Et le directeur de l’entrepôt de Huntsville, en Alabama, n’a pas caché sa surprise quand, un lundi à la fin du mois d’octobre, les commandes ont soudainement monté en flèche. Il faut dire que quelques jours plus tôt, Le Jeu de la dame était devenu une série-télé incontournable. Lors des fêtes de fin d’année 2020, les commandes d’échiquiers ont été multipliées par trois par rapport à la normale.

Par ailleurs, la Fédération américaine des échecs observe un fort intérêt pour le jeu chez les jeunes enfants, mais selon Daniel Lucas, beaucoup de filles abandonnent le jeu au collège, peut-être à cause de la pression sociale. La fédération s’emploie à changer cette tendance en organisant des événements réservés aux filles et en accordant des subventions à des organisations qui encouragent les filles à jouer aux échecs.

Mais la série a été « une véritable tempête », se félicite Shawn Sullivan. Portée par une héroïne féminine, Le Jeu de la dame a séduit les femmes et les filles au point de les inciter à s’essayer à ce jeu traditionnellement dominé par les hommes.

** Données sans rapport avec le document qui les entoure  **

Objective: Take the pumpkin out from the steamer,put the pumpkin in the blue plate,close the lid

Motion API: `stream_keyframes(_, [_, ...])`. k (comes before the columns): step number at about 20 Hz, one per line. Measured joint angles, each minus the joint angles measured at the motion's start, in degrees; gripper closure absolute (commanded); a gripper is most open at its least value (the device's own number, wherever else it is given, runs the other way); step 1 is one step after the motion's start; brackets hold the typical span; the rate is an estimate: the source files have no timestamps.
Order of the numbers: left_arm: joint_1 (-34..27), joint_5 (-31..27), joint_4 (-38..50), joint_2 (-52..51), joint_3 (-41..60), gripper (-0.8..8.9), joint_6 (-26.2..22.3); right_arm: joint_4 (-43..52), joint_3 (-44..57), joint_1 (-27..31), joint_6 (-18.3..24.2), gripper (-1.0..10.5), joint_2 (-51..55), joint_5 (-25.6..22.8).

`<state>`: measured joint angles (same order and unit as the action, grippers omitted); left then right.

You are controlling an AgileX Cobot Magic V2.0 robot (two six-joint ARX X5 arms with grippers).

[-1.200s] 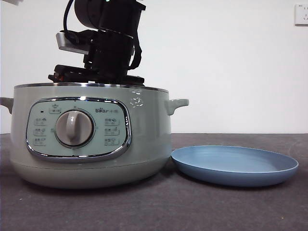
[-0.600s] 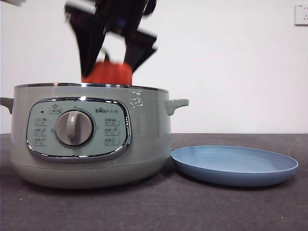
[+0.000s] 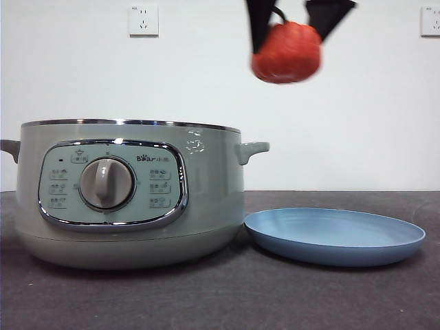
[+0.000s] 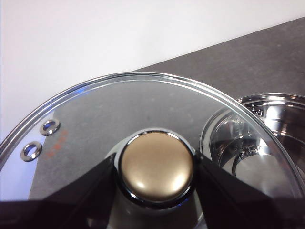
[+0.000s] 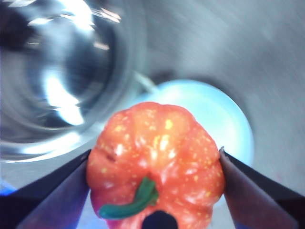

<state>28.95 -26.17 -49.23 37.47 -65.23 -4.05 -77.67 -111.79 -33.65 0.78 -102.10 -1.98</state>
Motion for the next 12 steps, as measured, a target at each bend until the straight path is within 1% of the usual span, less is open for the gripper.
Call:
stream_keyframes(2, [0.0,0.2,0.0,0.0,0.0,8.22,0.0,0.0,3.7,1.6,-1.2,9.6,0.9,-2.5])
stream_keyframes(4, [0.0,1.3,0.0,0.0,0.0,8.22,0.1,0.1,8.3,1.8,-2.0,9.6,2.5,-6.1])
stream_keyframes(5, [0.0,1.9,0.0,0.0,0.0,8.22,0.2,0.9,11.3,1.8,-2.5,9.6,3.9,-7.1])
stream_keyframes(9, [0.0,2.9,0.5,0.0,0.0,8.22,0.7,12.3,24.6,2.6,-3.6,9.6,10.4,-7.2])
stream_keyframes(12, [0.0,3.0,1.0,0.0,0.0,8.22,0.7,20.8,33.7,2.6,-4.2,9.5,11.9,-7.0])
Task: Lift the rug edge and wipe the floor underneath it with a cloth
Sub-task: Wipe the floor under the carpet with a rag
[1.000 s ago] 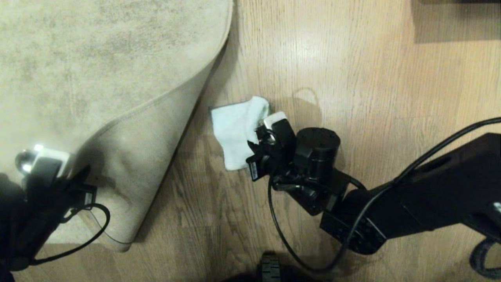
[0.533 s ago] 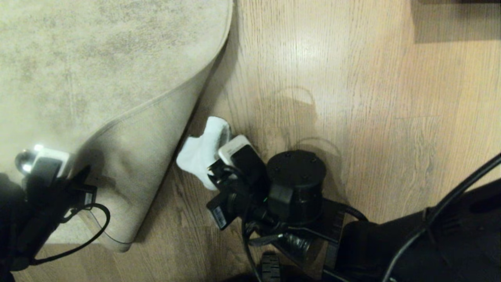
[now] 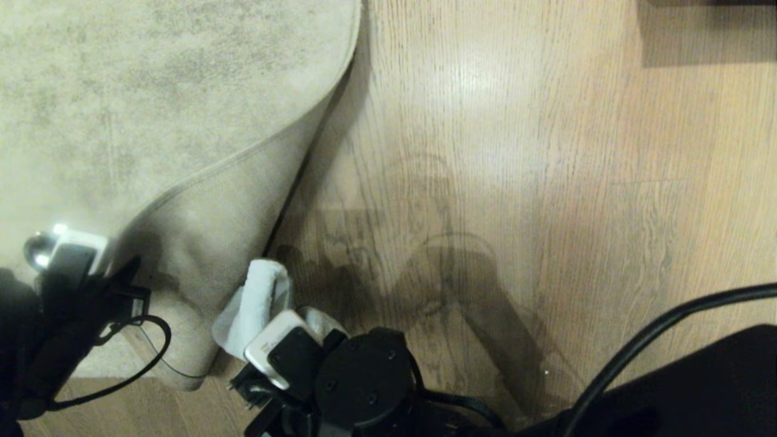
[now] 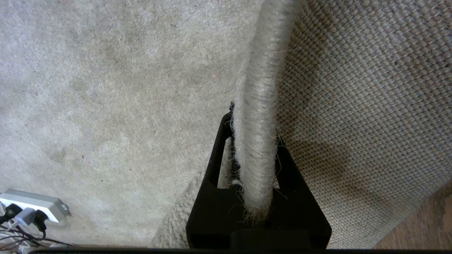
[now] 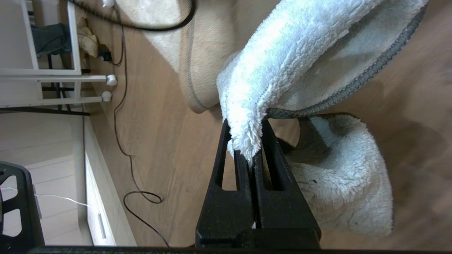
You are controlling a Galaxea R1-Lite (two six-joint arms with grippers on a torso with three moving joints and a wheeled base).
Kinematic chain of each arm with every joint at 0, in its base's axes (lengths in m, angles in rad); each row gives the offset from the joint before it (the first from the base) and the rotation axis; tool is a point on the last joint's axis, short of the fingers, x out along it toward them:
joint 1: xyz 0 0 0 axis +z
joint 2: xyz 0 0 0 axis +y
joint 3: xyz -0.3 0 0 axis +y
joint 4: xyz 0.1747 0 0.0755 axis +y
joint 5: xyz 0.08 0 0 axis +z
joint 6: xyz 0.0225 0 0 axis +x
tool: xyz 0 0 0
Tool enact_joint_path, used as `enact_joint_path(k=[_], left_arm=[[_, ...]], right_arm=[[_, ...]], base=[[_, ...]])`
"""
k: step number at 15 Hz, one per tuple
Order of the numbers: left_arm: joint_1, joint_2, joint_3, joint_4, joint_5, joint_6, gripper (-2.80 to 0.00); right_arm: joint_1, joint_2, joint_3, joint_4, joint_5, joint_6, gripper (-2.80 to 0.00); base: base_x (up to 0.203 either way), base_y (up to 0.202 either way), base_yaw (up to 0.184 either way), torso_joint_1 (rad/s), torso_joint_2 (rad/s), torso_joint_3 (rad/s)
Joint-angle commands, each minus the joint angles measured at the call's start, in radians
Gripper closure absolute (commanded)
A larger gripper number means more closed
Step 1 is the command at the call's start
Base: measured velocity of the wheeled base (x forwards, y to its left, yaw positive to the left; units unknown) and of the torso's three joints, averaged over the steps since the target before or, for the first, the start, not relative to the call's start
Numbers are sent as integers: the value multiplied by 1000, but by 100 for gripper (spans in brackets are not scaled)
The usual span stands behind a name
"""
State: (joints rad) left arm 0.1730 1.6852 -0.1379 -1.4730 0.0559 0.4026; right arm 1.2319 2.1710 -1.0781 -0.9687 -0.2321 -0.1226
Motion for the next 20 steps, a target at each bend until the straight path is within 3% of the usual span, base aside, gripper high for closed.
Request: enact_joint_path(k=[1,5,9,20], left_arm=[[0,2,0,-9,1,2,0],[0,2,3,-9,1,2,0],[0,4,4,-9,2,2,0],[0,2,17,-10,2,4,0]], right_arm=[[6,103,-17,-45,-1,5,0],[4,244,-107,-173,-3,17,0],[-22,333,-112,-275,-1,33,0],[-198,285,-104,-316,-4,24,0]], base=[[0,0,0,0,0,0],[0,0,0,0,0,0],[0,0,0,0,0,0],[0,0,0,0,0,0]])
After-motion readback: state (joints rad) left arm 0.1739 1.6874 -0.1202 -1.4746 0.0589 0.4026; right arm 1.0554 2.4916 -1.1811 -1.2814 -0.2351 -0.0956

Le nombre de femmes inscrites à Chess.com a bondi de près de 10 %.

« Avant, les échecs servaient d’accessoire dans les films de James Bond, note Laura Nystrom. Maintenant, on voit des jeunes de 20 ans, des personnalités du sport, des femmes (…) Plus de gens peuvent devenir fans du jeu. »

Shawn Sullivan est optimiste. Pour lui, cette nouvelle passion pour les échecs est plus qu’une simple lubie. En juin de cette année, les ventes étaient toujours plus élevées qu’au pic des ventes des fêtes de fin d’année de 2019. « Les gens s’y tiennent », se réjouit-il.